Any James Bond movie is sure to feature an iconic auto subjected to high speed chases and often explosions. The newest installment, Skyfall, featuring a classic 1960’s Aston Martin DB5 that is involved in a series of stunts and huge explosions including one scene which saw the priceless vehicle explode in flames is certainly no different. Being a rather expensive car, the producers didn’t have the luxury of using an actual vehicle for every scene. The priceless Aston Martin DB5, which was already used in the first James Bond film exactly 50 years ago, needed to remain unscathed.
So what choices did they have? They considered computer generated imagery (CGI) but chose instead to utilize UK based, Propshop Modelmakers, and German industrial 3D printing company, voxeljet. Voxeljet's rather large 3D printer is capable of creating designs up to eight cubic meters in size, equivalent to over 280 cubic feet. With this supersized printer, voxeljet and Propshop Modelmakers built three, one-third-scale Aston Martins with 18 individual components assembled and hand-painted to such accuracy that a photo of the final model would be indistinguishable from the real thing.
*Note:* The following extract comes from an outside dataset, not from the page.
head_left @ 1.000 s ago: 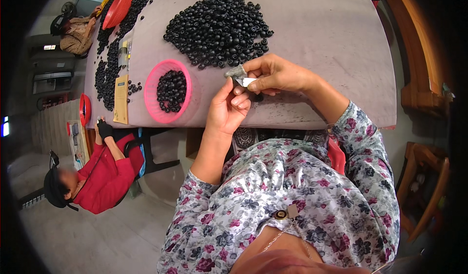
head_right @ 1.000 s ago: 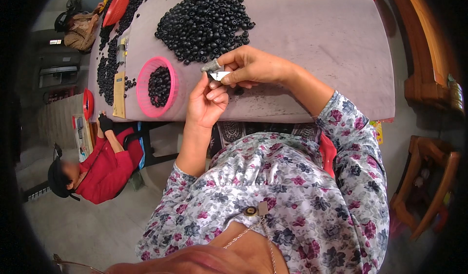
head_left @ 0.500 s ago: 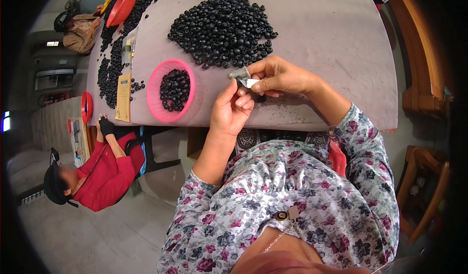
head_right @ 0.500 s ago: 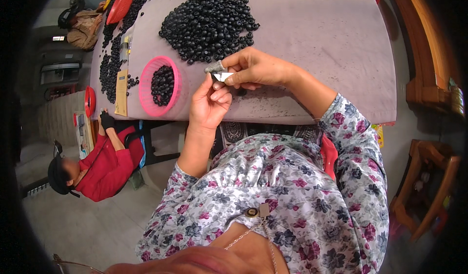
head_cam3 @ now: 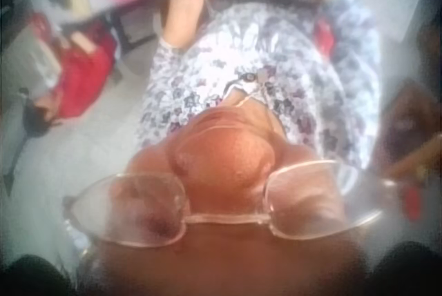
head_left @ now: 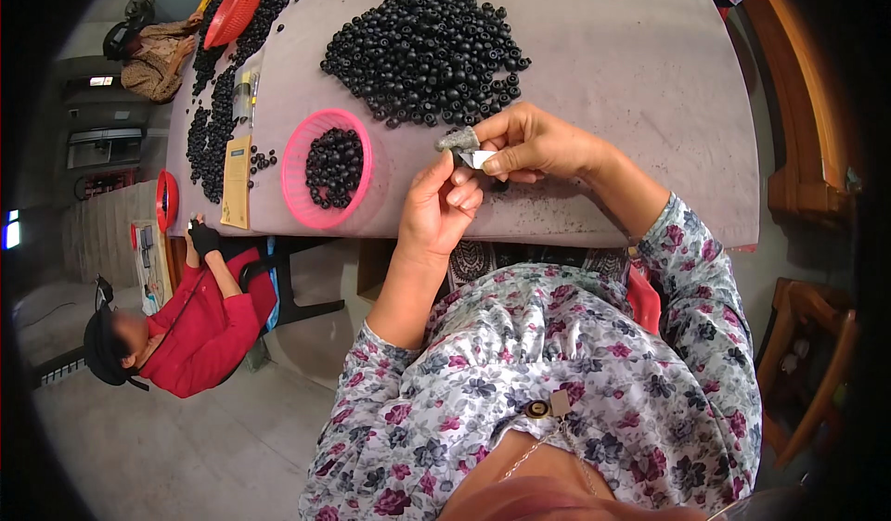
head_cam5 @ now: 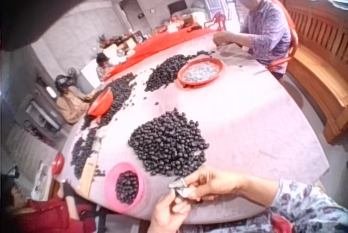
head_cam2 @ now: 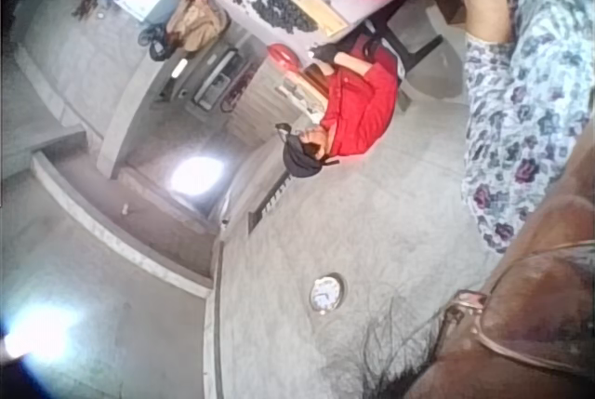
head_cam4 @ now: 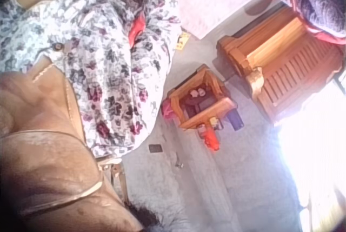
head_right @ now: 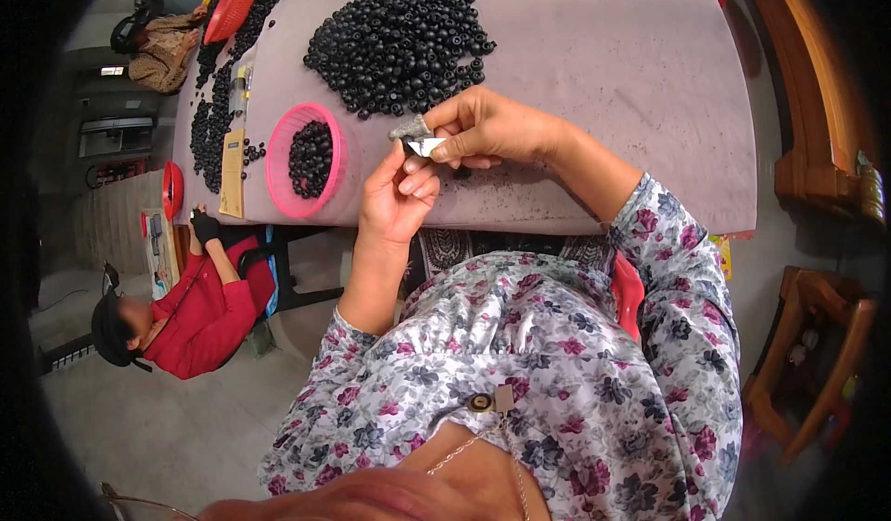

"We could have easily printed the legendary sports car in one piece at a scale of 1:3 using our high-end VX4000 printer, which can build moulds and models in dimensions of up to eight cubic metres,” voxeljet CEO Dr. Ingo Ederer said, according to 3Ders.org.
“But the British model builders were pursuing a different approach. To ensure that the Aston Martin was as true to detail as possible, and for the purpose of integrating numerous functions into the film models, they decided on an assembly consisting of a total of 18 individual components,” he added. “The entire body is based on a steel frame, almost identical to how vehicles were assembled in the past.”
Skyfall marks the sixth time the Aston Martin DB5 has been featured in a Bond film. “The first of five distinct Aston Martin models to be featured in James Bond films, DB5 continues to be celebrated as one of the most iconic cars ever produced,” the car company said on its website, which touts the long history of its brand with Bond.
Prior to “Skyfall,” the car was featured in the Pierce Brosnan Bond films “GoldenEye” and “Tomorrow Never Dies,” as well as 1965’s “Thunderball” and 2006’s “Casino Royale,” which also starred Daniel Craig.
The vehicle is reportedly affixed with the same license plate it had in its original outing in 1964's "Goldfinger."
Voxeljet executives showed off their replica at an advance showing of the film in Augsburg, Germany, earlier this month.
"Our guests were surprised and excited about the 3D technology,” Rudolf France, COO of voxeljet, said in a release on the company's website. “In fact, it is not possible to distinguish between the Aston Martin models from the voxeljet printer and the original, even in the close-up shots.”
The company believes 3D printing will come to play a big role in Hollywood, and it hopes to be involved with many more productions. "In addition to the automotive industry, foundries, designers and artists, the film industry represents an entirely new customer base for voxeljet,” Ederer said, according to 3Ders.org. “3D printing is on the cusp of a great future in the film industry,” he added. “The technology offers fantastic opportunities, since it is usually much faster, more precise and more economical than classic model construction.”
Voxeljet's had a distribution arrangement with 3D Systems for over a year and it's likely that this effort will perk up some serious interest among both industrial model makers and movie set designers. The level of attention and potential success of Skyfall may even renew interest in model-based stunts over the graphically rendered intensity of many recent films. One of the Aston Martin models from Skyfall was recently auctioned off by Christie's for almost $100,000.